### Required work
Return the full listing below, unchanged.
Start of Block
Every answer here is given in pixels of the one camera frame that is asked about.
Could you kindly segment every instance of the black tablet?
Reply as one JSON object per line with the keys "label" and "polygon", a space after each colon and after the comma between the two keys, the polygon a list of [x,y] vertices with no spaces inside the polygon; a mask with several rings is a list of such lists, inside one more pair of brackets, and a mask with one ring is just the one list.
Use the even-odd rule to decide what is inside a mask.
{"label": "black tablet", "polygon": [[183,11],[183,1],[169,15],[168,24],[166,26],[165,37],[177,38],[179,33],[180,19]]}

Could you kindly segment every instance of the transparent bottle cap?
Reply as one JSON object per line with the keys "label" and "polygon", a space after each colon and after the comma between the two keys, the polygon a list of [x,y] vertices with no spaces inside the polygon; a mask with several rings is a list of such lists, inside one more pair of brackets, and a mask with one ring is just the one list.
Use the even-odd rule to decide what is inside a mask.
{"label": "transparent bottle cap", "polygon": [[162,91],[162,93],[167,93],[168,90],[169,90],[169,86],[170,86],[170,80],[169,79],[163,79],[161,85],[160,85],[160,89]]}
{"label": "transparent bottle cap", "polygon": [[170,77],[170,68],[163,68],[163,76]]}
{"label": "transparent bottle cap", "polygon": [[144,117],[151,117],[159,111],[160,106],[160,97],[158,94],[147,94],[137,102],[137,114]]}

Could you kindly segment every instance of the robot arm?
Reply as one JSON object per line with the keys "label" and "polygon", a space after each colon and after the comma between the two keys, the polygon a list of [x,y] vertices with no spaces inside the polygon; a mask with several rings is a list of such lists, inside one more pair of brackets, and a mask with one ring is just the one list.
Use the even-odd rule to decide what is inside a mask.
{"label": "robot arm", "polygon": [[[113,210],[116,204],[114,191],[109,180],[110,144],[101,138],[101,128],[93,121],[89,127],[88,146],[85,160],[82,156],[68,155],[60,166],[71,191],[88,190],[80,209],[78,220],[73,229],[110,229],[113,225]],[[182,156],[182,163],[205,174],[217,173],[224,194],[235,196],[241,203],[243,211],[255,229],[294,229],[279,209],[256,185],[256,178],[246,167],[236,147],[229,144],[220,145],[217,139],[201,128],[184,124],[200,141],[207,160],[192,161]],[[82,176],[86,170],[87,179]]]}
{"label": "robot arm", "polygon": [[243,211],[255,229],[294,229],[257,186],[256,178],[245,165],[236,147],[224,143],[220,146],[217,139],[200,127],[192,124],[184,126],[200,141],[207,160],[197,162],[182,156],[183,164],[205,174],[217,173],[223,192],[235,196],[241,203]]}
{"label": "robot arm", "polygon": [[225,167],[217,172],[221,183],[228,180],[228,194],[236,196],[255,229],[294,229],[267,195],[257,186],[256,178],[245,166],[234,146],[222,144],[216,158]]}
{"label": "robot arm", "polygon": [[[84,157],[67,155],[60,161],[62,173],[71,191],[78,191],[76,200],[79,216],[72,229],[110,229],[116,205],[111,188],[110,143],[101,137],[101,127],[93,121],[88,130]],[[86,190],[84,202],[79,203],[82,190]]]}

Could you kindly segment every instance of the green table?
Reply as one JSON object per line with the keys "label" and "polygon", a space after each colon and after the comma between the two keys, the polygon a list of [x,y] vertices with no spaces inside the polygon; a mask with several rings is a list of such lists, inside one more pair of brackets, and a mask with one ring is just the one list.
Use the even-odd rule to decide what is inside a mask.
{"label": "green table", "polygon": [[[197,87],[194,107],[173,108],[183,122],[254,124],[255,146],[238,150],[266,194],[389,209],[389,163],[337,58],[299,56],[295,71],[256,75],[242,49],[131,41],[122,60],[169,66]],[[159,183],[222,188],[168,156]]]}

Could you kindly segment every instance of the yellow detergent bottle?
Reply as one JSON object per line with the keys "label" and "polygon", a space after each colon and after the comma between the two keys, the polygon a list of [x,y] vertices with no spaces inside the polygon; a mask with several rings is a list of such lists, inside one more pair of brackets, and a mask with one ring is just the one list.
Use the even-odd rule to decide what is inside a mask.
End of Block
### Exercise solution
Every answer here is given in pixels of the one camera frame that is asked about.
Could you kindly segment every instance of the black tablet?
Reply as one JSON object per line with the keys "label" and "polygon", a space after each colon and after the comma between the two keys, the polygon a list of [x,y] vertices with no spaces inside the polygon; a mask with several rings is a list of such lists, inside one more pair of brackets, and a mask with one ring is just the one list.
Use the even-odd rule to decide what is inside a mask.
{"label": "black tablet", "polygon": [[183,11],[183,1],[169,15],[168,24],[166,26],[165,37],[177,38],[179,33],[180,19]]}

Could you kindly segment every instance of the transparent bottle cap?
Reply as one JSON object per line with the keys "label" and "polygon", a space after each colon and after the comma between the two keys, the polygon a list of [x,y] vertices with no spaces inside the polygon; a mask with several rings is a list of such lists, inside one more pair of brackets, and a mask with one ring is just the one list.
Use the even-odd rule to decide what is inside a mask.
{"label": "transparent bottle cap", "polygon": [[162,91],[162,93],[167,93],[168,90],[169,90],[169,86],[170,86],[170,80],[169,79],[163,79],[161,85],[160,85],[160,89]]}
{"label": "transparent bottle cap", "polygon": [[170,77],[170,68],[163,68],[163,76]]}
{"label": "transparent bottle cap", "polygon": [[144,117],[151,117],[159,111],[160,106],[160,97],[158,94],[147,94],[137,102],[137,114]]}

Could you kindly segment every instance of the robot arm?
Reply as one JSON object per line with the keys "label" and "polygon", a space after each colon and after the comma between the two keys, the polygon a list of [x,y] vertices with no spaces inside the polygon; a mask with several rings is a list of such lists, inside one more pair of brackets, and a mask with one ring is just the one list.
Use the even-odd rule to decide what is inside a mask.
{"label": "robot arm", "polygon": [[[113,210],[116,204],[114,191],[109,180],[110,144],[101,138],[101,128],[93,121],[89,127],[88,146],[85,160],[82,156],[68,155],[60,166],[71,191],[88,190],[80,209],[78,220],[73,229],[110,229],[113,225]],[[182,156],[182,163],[205,174],[217,173],[224,194],[235,196],[241,203],[243,211],[255,229],[294,229],[279,209],[256,185],[256,178],[246,167],[236,147],[229,144],[220,145],[217,139],[201,128],[184,124],[200,141],[207,160],[192,161]],[[82,176],[86,170],[87,179]]]}
{"label": "robot arm", "polygon": [[243,211],[255,229],[294,229],[257,186],[256,178],[245,165],[236,147],[224,143],[220,146],[217,139],[200,127],[192,124],[184,126],[200,141],[207,160],[197,162],[182,156],[183,164],[205,174],[217,173],[223,192],[235,196],[241,203]]}
{"label": "robot arm", "polygon": [[225,167],[217,172],[221,183],[228,180],[228,194],[236,196],[255,229],[294,229],[267,195],[257,186],[256,178],[245,166],[234,146],[222,144],[216,158]]}
{"label": "robot arm", "polygon": [[[84,157],[67,155],[60,161],[62,173],[71,191],[78,191],[76,200],[79,216],[72,229],[110,229],[116,205],[111,188],[110,143],[101,137],[101,127],[93,121],[88,130]],[[86,190],[84,202],[79,203],[82,190]]]}

Could you kindly segment every instance of the green table?
Reply as one JSON object per line with the keys "label" and "polygon", a space after each colon and after the comma between the two keys, the polygon a list of [x,y] vertices with no spaces inside the polygon; a mask with several rings is a list of such lists, inside one more pair of brackets, and a mask with one ring is just the one list.
Use the even-odd rule to decide what is inside a mask.
{"label": "green table", "polygon": [[[197,87],[194,107],[173,108],[183,122],[254,124],[255,146],[238,150],[266,194],[389,209],[389,163],[337,58],[299,56],[295,71],[256,75],[242,49],[131,41],[122,60],[169,66]],[[159,183],[222,188],[168,156]]]}

Could you kindly segment every instance of the yellow detergent bottle?
Reply as one JSON object per line with the keys "label" and "polygon", a space after each colon and after the comma between the two keys, the polygon a list of [x,y] vertices with no spaces inside the polygon; a mask with several rings is a list of such lists, inside one more pair of brackets, and a mask with one ring is just the one list.
Use the even-odd rule to decide what is inside a mask.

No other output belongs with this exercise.